[Available records — start]

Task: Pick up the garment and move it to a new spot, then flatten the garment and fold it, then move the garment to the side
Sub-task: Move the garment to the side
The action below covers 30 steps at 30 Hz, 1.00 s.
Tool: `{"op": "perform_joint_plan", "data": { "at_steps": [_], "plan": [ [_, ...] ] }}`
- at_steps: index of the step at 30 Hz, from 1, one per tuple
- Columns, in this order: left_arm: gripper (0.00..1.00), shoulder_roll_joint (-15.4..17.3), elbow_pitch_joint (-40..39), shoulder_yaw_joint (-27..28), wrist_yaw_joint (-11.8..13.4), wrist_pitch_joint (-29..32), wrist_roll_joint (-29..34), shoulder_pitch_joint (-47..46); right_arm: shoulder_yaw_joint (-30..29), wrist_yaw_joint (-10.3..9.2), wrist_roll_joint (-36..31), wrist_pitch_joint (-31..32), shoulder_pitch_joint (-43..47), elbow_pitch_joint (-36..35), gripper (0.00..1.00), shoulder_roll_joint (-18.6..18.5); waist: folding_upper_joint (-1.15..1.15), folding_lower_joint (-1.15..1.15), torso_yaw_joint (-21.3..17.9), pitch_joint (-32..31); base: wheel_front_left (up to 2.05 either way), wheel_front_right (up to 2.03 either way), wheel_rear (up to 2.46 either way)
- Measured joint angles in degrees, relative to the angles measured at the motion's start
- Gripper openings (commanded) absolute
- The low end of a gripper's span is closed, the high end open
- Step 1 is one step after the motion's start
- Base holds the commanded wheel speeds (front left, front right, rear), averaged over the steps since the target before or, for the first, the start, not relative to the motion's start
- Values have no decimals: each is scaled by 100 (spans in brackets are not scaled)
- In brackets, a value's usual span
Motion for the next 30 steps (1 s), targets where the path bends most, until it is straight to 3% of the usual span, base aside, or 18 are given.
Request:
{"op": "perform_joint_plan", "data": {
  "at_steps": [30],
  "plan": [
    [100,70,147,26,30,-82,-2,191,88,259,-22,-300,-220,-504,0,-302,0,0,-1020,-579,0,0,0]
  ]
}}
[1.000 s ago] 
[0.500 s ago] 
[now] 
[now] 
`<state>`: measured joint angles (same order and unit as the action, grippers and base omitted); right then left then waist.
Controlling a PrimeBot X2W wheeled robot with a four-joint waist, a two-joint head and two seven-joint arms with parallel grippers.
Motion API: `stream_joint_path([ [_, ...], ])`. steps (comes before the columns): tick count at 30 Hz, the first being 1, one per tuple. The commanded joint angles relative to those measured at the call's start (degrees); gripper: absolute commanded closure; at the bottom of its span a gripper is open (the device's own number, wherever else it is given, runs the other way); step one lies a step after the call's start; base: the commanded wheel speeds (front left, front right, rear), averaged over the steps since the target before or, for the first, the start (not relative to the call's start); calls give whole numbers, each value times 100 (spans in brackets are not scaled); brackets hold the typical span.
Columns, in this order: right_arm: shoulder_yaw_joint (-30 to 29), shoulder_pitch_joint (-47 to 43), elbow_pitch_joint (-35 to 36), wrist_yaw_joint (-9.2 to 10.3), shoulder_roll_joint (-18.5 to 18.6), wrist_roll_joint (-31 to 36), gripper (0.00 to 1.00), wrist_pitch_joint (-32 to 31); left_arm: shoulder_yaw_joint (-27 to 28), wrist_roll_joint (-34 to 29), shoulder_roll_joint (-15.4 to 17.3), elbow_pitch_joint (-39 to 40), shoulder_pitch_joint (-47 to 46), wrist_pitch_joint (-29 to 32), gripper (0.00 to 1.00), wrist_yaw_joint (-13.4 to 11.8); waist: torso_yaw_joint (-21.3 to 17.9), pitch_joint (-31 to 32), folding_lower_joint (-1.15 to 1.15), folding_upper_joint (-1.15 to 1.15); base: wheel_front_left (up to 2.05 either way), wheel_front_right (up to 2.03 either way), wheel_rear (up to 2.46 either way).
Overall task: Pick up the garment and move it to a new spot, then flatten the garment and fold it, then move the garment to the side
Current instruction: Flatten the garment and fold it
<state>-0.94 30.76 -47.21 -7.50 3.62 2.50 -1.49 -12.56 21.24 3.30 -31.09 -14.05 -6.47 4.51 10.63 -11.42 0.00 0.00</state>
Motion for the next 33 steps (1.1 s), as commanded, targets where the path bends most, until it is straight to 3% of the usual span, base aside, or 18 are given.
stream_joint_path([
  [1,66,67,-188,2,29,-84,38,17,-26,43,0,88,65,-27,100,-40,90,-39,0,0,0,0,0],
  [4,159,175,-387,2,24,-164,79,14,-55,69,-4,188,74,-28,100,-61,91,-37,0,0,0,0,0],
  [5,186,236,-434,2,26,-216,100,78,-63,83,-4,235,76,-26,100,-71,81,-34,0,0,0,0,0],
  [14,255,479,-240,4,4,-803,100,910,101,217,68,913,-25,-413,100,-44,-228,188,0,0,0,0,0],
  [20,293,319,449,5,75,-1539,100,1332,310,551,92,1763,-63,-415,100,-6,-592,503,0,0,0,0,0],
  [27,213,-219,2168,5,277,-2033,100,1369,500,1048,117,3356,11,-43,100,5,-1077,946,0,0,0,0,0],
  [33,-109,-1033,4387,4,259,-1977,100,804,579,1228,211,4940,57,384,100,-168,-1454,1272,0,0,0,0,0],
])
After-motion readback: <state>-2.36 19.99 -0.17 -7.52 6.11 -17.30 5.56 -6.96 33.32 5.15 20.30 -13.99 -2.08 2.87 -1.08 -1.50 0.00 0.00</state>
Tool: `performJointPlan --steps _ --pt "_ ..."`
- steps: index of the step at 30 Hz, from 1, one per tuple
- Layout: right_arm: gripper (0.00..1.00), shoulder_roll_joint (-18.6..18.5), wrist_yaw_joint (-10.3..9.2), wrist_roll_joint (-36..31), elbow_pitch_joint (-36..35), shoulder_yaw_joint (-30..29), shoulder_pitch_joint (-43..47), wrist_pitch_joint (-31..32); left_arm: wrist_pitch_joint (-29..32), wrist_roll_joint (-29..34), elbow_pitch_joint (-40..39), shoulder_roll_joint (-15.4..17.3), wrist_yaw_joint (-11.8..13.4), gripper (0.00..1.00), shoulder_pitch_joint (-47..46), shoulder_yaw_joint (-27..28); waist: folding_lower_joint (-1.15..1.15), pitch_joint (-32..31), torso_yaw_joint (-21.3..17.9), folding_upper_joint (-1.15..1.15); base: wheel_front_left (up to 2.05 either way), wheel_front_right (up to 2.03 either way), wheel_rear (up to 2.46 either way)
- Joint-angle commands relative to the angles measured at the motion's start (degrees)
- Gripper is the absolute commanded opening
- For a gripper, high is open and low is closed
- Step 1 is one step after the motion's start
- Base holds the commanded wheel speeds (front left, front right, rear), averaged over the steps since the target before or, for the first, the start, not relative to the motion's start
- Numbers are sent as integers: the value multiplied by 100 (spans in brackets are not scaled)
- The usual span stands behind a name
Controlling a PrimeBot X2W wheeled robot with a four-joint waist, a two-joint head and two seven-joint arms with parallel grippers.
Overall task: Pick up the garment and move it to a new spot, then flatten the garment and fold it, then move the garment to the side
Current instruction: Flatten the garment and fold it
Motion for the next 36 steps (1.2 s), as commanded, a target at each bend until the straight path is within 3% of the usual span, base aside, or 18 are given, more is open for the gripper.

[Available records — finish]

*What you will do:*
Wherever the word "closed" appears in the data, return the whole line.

*Solution to the exercise:*
- The low end of a gripper's span is closed, the high end open
- For a gripper, high is open and low is closed

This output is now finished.